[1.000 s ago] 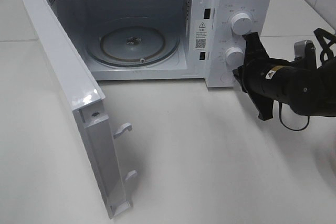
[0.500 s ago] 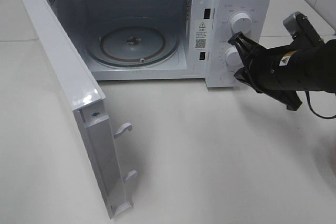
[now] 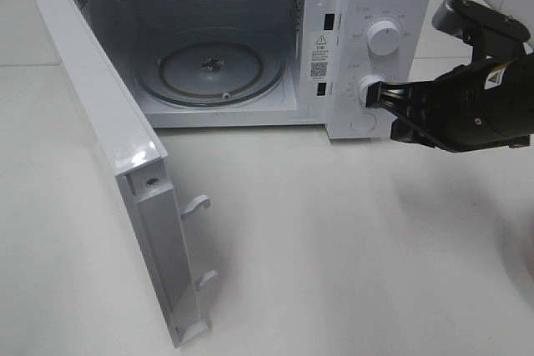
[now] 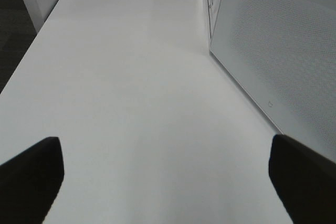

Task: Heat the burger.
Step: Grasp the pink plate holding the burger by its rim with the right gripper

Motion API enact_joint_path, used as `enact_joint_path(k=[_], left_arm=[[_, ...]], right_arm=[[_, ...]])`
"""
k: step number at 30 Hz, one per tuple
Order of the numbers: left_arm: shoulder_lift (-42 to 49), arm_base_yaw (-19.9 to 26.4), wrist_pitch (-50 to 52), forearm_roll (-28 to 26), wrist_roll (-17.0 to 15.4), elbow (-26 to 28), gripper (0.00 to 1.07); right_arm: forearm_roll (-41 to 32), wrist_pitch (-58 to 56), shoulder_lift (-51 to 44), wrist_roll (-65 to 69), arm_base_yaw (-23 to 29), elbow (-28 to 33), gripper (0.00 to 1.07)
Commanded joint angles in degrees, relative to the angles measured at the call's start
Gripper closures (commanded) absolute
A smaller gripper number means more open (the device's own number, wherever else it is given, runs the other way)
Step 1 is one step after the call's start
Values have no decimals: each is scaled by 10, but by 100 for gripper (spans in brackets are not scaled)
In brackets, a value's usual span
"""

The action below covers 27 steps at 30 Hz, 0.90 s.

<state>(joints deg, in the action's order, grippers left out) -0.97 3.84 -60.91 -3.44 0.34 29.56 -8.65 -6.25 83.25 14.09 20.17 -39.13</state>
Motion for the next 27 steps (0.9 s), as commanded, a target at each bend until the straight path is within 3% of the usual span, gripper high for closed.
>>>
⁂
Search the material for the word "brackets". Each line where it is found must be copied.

# Response area
Values have no decimals: each is scaled by 10, but by 100 for gripper (spans in brackets are not scaled)
In brackets, a value's usual span

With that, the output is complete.